Also, Siegel had a bitter history with the earlier project. Producer Mark Hellinger asked him to direct the 1946 film, but studio boss Jack Warner forbid the rookie director from helming the project and veteran director Robert Siodmak was hired instead. 

Clu Gulager, as Strom’s fellow hitman, Lee.
Without question, the 1964 version is miles apart from the earlier flick. For starters, it’s in color, unlike Siodmak’s earlier black and white film. But mainly, Siegel’s film is told from one of the two hitmen’s point of view while the 1946 adaptation is seen through the eyes of an insurance investigator played by Edmund O’Brien.

Plus, Siegel’s film focuses on a question that gnaws at hitman Charlie Strom ( Marvin): Why didn’t the victim try to run and save his life? It’s an existential quandary that Strom carries with him and only bubbles up to the surface at the film’s end.

Strom is the consummate professional, in contrast with his less disciplined partner in crime, Lee (Gulager). Strom, the older of the two, maintains his focused demeanor and makes no mistakes until greed enters the picture and clouds his vision.

Angie Dickinson, as femme fatale Sheila Farr.
Surrounded by cops, Strom tries to escape, even though he’s trapped and certain to be captured. He ends up unarmed, so instead of blasting his way out he pulls his hand out of his pocket, aiming his fingers like a pistol and is immediately shot dead. It’s a brutally overpowering ending and it leaves us with another puzzle that flips his question about the victim of the hit, race car driver Johnny North (John Cassavetes):  Why does Strom not only allow but actually invite the police to shoot him?

In a short commentary included with the disc’s special features, critic Stuart M. Kaminsky says that the finger-gun move was a reflex action, but I beg to differ.

Strom is too cool a customer to make a fatal mistake like that. His final dramatic gesture is rooted in the riddle he needed to solve. He wonders why North didn’t try to avoid the angel of death when he and Lee shot him.

John Cassavetes, as race car driver Johnny North.
It’s rumored that North was in on a million dollar heist, and Strom decides to follow the money and perhaps get a piece of it. That sends him and Lee on a quest to find and question those closely associated with the victim. But underneath it all is that troubling question, and beyond the possibility of a big score, finding the answer to it is what most intrigues him.

After untangling North’s backstory, Strom finds the answer he’s looking for.

“The only man who’s not afraid to die is the one who’s dead already,” Strom tells femme fatale Sheila Farr (Angie Dickinson). “You killed him four years ago.” Not literally, of course, but her double dealing crushed him and set him up for murder. She and North planned to double-cross gang leader Jack Browning (Ronald Reagan) and make off with a cache of loot. It’s no wonder Browning hired Strom and Lee to kill North — or did he? Sheila might have had a hand in that.

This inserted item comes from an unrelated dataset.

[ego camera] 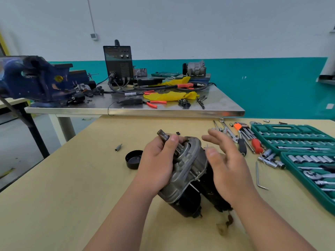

Ronald Reagan, as gangster Jack Browning. 
As Strom begins to understand Johnny North’s predicament, his time on earth grows shorter. Why did the question get under Strom’s skin? Perhaps he saw something of himself in the victim. 

Strom is a dark, brooding, steely professional. He seems to have no family or friends, save from his fellow hitman. His professional function as a killer is his life and nothing else seems to exists for him. He’s as dead inside as the murdered race car driver and the money is all he cares about. But the nagging question about North’s death won’t let him go. 

Strom traces the money to Browning, and he plans to grab it from him, but it all goes wrong. He’s caught in a shootout at Browning’s residence and all of his avenues of escape are cut off. He’s wounded — earlier, Browning shot him and killed Lee — and tries to get away, but police surround him. His sudden, impulsive move with his hand pointed like a gun draws fire and Strom is taken down, still gripping the money. It could be a suicide by police, or simply an act of defiance. 

Like North, he accepts or maybe even welcomes his fate. Rather than put up his hands and go to prison he chooses to go out in a blaze of gunfire. What does it matter when you’re already dead?